There is still hope, though. I’m an atheist, so I don’t have a place in my framework for “evil” except when I’m playing Dungeons and Dragons. People aren’t infected with some sort of amorphous taint that makes their souls black, sent to them by some goat-horned demigod in an alien plane. People are animals who do what they do because it used to work for their ancestors, and that means we can alter our behavior by altering our situation. We have the tools. We can provide ersatz means of satisfying the drive to oppress, which can help in limited dosages, just as artificial sweeteners can reduce intake of sugar. We can make sure people know the costs of oppression and the risks people take when they try it, just as we educate people about proper diet.

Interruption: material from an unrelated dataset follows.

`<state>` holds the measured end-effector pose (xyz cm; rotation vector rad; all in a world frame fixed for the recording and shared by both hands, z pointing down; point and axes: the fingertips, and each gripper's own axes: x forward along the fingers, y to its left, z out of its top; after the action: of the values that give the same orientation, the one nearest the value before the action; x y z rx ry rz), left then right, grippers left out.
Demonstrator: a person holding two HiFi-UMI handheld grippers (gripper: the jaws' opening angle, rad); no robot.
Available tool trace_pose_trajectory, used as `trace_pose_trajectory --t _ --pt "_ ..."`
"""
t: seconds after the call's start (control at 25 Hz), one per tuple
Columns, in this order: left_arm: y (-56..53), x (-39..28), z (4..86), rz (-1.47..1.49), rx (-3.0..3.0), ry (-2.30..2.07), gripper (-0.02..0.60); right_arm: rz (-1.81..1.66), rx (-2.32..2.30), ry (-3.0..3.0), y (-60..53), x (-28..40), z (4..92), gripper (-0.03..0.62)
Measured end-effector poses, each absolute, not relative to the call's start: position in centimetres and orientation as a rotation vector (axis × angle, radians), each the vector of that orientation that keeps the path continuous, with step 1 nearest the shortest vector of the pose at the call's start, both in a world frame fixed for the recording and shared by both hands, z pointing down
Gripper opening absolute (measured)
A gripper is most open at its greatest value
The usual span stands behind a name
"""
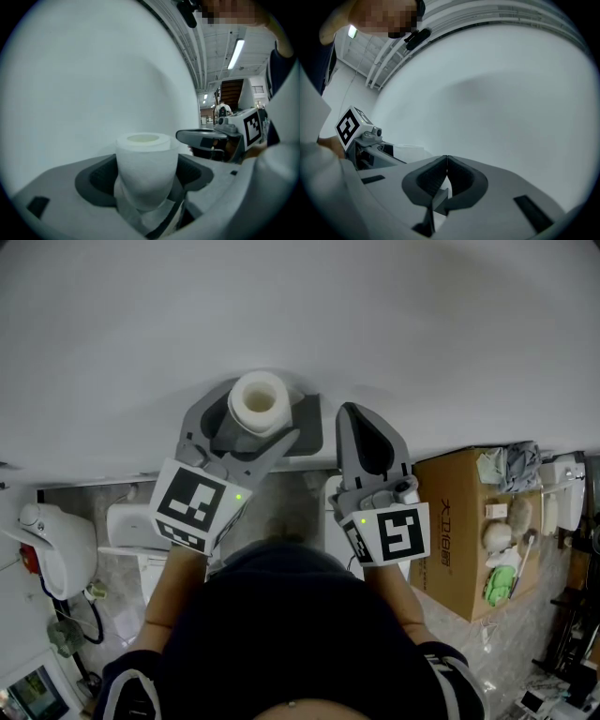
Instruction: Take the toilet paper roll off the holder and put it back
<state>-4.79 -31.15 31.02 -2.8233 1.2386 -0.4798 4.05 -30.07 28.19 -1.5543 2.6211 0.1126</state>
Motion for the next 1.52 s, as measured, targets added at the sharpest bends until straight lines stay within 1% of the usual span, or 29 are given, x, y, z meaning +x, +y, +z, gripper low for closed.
trace_pose_trajectory --t 0.28,0.4,0.44,0.48,0.92,1.16,1.36,1.52 --pt "-31.5 -5.1 30.5 -0.414 -2.853 1.267 0.358 0.105 -1.570 2.617 -30.0 4.1 28.3 0.015" --pt "-31.4 -5.2 30.4 -0.410 -2.846 1.266 0.329 0.115 -1.576 2.610 -29.7 4.1 28.2 0.015" --pt "-31.3 -5.2 30.4 -0.413 -2.840 1.266 0.308 0.115 -1.578 2.609 -29.6 4.0 28.2 0.015" --pt "-31.3 -5.2 30.5 -0.415 -2.837 1.266 0.305 0.115 -1.581 2.609 -29.5 4.0 28.2 0.015" --pt "-30.7 -5.3 29.7 -0.377 -2.832 1.262 0.298 0.129 -1.604 2.609 -28.4 3.9 28.2 0.015" --pt "-29.4 -6.1 27.6 -0.317 -2.806 1.265 0.296 0.143 -1.590 2.594 -27.6 3.6 27.7 0.015" --pt "-27.9 -8.4 25.5 -0.264 -2.786 1.283 0.296 0.156 -1.575 2.597 -26.8 1.5 26.9 0.015" --pt "-27.6 -7.5 24.7 -0.250 -2.778 1.277 0.296 0.155 -1.566 2.598 -27.0 2.4 27.1 0.015"
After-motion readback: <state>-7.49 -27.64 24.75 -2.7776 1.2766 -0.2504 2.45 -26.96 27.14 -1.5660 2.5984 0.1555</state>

Most importantly, we can make sure people see their fellow humans as people. One key place our sweet tooth differs from our desire to oppress is the fact very few people empathize with cupcakes, where as almost everyone will empathize with other humans, given the chance. This is why we’ve seen such a massive shift in support for gay marriage around the world: people have realized they know gay people and they’re not the pedophilic monsters they’d been conditioned to expect. It’s not a panacea, but it’s what we have to work with.
I could say we’re at a precipice, that the world teeters on the edge of an abyss, where we could fall into violent authoritarianism, all because of that little giggle of pleasure we get at bossing others around. I won’t say that, though, because we’re always on that precipice, always ready to fall into that chaos, and only our constant work prevents it.